Meaning in the phrase "controlled by the state" is interpreted as part of the regulatory function (regelendaad) and the function of the state as a manager (beheersdaad) as part of the state's responsibility. The management in question is the state's authority cq government to issue and revoke licensing facilities (permit), license (dismissal), and concessions (concession). This function is also conceptualized as a state responsibility alone, but also as part of the fulfillment of human rights.
In the perspective of the concept of human rights, in terms of the relationship between the state and its citizens, the people are positioned as holders of rights. (right holder), while on the other hand the state is in a position to bear obligations (duty holder), where the basic obligation of the state is to protect and guarantee the basic rights of its citizens (the people) as guaranteed by the constitution (basic law).
Based on the provisions of Article 33 paragraph (3) of the 1945 Constitution of the Republic of Indonesia in the concept of the state's right to control as stated above, we can also further Law Number 5 of 1960 concerning Basic Agrarian Principles.[53] In Article 2 paragraph (2), it is stated that:
"The State's right to control as referred to in paragraph (1) of this article provides the authority to:
a. regulate and organize the allocation, use, supply and maintenance of the earth, water and space;
b. determine and regulate legal relations between people and the earth, water and space,
c. determine and regulate legal relations between people and legal acts concerning earth, water and space.”
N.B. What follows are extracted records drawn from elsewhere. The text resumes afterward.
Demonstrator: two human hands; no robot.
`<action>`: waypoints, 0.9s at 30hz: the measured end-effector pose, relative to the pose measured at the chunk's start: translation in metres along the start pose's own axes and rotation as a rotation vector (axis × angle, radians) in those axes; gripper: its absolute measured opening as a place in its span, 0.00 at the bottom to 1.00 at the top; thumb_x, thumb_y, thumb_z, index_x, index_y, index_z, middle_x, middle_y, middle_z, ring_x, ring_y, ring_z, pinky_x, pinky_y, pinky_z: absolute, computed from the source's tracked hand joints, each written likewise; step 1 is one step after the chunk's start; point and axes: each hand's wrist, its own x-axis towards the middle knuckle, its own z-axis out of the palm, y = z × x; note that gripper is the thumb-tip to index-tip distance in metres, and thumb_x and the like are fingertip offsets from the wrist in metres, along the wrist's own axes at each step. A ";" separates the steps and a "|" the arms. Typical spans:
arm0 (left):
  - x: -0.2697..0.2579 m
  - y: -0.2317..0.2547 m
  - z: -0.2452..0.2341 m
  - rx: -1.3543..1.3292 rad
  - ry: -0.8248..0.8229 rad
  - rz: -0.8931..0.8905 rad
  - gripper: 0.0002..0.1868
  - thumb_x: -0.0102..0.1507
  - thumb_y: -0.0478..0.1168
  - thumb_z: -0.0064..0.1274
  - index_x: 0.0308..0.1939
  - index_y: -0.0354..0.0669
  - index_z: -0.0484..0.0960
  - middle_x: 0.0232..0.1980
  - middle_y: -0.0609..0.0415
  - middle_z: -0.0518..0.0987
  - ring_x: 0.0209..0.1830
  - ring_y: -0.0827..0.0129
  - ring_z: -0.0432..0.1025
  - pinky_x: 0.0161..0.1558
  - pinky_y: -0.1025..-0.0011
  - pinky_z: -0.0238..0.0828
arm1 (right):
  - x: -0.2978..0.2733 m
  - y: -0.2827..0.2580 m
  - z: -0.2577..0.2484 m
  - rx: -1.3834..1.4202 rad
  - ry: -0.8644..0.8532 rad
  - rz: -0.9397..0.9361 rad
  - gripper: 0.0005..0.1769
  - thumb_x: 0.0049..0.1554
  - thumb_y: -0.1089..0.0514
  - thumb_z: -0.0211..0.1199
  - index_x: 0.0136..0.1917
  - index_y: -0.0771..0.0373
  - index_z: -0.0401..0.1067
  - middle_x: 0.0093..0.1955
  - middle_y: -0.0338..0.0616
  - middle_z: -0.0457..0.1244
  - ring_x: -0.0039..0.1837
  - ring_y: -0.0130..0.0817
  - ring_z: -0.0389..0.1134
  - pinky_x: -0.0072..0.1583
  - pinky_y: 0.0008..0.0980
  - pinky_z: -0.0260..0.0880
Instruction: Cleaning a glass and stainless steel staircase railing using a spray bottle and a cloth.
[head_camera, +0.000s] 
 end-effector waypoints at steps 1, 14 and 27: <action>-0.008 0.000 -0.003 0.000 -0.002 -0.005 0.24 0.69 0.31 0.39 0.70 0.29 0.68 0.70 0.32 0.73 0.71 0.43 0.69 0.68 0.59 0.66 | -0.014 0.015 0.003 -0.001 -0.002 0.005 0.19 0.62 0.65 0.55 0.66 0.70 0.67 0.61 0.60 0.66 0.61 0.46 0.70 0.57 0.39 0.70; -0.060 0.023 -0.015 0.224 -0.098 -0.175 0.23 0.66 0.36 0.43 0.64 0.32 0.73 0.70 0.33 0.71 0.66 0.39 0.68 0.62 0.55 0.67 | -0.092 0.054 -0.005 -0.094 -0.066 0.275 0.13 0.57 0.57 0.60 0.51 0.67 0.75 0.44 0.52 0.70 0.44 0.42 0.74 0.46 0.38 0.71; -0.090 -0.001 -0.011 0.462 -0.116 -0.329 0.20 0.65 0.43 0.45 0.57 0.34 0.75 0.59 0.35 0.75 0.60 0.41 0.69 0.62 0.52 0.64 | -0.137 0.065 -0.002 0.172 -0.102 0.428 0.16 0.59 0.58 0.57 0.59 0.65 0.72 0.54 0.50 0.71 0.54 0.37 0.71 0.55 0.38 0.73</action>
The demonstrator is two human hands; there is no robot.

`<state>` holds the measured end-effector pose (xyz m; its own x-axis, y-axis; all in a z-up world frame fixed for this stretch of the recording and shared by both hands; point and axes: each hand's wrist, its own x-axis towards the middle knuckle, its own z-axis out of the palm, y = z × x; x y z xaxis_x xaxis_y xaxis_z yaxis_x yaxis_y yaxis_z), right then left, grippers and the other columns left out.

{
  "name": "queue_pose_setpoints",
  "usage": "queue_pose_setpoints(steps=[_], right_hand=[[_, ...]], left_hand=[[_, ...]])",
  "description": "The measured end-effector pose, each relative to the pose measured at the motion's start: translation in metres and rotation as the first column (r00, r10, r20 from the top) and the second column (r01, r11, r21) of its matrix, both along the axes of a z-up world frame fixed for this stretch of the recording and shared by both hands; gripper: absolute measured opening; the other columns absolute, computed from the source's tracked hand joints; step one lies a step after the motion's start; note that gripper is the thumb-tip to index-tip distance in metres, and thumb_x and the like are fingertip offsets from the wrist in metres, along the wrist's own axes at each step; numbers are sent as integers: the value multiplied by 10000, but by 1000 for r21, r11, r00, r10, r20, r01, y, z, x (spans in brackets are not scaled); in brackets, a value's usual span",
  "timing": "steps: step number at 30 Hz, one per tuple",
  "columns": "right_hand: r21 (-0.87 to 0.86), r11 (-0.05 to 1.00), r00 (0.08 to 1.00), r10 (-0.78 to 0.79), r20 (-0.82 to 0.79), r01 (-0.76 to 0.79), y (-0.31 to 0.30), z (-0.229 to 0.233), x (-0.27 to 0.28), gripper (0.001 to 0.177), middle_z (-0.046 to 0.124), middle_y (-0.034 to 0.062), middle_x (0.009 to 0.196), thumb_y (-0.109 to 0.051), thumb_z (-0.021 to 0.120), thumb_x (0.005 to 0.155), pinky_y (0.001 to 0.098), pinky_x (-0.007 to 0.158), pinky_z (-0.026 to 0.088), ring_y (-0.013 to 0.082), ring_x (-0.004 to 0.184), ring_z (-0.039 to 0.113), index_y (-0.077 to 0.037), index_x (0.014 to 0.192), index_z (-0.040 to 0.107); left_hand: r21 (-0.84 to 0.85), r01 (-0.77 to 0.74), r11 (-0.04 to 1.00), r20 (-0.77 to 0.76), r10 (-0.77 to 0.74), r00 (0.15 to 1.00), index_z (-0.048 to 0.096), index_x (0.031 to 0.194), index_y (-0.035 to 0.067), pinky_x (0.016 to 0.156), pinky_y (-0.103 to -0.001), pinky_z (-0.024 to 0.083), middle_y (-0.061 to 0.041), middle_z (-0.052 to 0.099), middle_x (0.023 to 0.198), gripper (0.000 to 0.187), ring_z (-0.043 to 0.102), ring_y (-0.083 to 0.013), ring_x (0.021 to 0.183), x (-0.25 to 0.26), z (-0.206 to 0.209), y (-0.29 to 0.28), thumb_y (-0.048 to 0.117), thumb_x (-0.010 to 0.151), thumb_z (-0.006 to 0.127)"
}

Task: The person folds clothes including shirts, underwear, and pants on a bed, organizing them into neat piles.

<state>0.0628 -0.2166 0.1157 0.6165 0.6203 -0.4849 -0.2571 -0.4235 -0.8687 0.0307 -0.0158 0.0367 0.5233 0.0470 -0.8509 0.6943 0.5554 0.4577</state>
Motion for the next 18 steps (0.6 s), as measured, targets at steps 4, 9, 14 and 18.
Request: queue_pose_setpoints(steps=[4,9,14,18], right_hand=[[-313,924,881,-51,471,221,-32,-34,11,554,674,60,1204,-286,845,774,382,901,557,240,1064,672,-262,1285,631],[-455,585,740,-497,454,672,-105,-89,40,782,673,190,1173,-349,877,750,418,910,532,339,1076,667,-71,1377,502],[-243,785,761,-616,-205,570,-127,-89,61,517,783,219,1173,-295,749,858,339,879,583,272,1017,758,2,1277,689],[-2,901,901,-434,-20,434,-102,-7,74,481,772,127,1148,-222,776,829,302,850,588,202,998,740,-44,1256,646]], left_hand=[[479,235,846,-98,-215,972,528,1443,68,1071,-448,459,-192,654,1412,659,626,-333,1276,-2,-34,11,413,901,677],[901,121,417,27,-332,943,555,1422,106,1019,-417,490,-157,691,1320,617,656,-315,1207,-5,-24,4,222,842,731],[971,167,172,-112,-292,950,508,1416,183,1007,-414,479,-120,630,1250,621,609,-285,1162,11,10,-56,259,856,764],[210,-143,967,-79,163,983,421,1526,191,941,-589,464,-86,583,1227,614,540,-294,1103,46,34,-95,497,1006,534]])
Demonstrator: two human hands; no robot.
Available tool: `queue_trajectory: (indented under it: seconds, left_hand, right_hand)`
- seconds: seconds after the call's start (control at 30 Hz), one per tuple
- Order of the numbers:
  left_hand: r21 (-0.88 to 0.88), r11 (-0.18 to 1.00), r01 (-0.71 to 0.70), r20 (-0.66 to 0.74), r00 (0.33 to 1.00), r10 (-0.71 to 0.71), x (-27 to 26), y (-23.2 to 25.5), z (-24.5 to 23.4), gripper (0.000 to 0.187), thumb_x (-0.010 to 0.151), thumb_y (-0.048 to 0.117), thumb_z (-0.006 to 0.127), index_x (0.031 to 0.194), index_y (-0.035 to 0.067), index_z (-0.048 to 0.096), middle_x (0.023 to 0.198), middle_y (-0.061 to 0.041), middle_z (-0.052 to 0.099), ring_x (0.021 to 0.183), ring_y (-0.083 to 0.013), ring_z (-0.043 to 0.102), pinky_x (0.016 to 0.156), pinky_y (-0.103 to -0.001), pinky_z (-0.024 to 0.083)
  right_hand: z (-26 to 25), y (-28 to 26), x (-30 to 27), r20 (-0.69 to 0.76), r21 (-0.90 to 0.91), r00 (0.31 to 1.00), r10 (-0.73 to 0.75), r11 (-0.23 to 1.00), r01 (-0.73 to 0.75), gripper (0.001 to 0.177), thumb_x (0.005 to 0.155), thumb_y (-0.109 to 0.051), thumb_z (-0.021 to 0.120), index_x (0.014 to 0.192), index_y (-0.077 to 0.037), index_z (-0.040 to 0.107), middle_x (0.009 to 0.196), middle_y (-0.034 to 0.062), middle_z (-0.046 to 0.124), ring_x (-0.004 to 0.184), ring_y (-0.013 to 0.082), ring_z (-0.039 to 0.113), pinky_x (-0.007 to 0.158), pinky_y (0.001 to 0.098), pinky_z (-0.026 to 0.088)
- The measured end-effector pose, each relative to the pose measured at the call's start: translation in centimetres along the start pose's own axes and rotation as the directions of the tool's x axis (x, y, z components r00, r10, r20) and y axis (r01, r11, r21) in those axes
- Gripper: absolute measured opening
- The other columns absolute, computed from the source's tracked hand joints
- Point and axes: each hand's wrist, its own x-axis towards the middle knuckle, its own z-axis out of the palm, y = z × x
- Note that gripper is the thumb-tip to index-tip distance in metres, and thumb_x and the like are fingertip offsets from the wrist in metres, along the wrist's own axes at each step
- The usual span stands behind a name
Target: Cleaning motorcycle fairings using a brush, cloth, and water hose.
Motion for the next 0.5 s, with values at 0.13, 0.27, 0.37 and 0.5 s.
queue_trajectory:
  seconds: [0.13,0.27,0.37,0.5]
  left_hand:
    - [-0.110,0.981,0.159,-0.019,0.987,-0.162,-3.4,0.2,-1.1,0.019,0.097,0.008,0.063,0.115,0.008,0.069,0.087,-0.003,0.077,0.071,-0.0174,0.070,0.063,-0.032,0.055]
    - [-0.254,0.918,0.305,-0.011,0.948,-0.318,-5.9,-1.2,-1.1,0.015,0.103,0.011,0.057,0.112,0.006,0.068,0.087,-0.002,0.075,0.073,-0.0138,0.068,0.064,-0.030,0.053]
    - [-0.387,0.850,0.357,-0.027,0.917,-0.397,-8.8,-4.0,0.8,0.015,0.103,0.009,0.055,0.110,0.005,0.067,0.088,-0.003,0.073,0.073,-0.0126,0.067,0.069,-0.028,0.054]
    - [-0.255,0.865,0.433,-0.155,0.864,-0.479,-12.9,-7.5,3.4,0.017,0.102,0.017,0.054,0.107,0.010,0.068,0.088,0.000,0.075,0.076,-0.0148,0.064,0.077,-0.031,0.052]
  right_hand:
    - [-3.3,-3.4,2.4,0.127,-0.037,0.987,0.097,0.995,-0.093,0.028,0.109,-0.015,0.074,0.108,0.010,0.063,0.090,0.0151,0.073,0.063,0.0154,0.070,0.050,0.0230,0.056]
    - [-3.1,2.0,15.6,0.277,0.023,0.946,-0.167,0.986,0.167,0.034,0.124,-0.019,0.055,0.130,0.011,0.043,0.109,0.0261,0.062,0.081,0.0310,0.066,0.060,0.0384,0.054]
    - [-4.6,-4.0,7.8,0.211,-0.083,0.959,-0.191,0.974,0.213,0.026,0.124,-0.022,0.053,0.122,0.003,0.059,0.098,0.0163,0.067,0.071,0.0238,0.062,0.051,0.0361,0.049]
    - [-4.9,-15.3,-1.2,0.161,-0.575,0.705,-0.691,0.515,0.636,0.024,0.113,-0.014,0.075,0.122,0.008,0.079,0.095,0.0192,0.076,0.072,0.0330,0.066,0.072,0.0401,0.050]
From the formulation of the provisions of Article 2 paragraph (2) of Law Number 5 of 1960 above, the meaning of "the right to control the state" also includes the meaning of public ownership by the people collectively. The people collectively are constructed by the 1945 Constitution of the Republic of Indonesia which gives the state a mandate to organize:
- policy (policy) and management actions (bestuursdaad),
- arrangement (regelendaad),
- management (beheersdaad) and
- supervision (toezichthoudensdaad) for the purpose of the greatest prosperity of the people.
Management function (bestuursdaad) by the state is carried out by the Government with its authority to issue and revoke licensing facilities (permit), license (license) and concessions (concession).[54]
- Management Authority
The delegation of HMN's authority as stated above, is further based on the provisions of Article 2 paragraph (4) of the UUPA, which states that:
The implementation of the State's right to control above can be delegated to Autonomous Regions and customary law communities, as necessary and not in conflict with national interests, according to the provisions of Government Regulations.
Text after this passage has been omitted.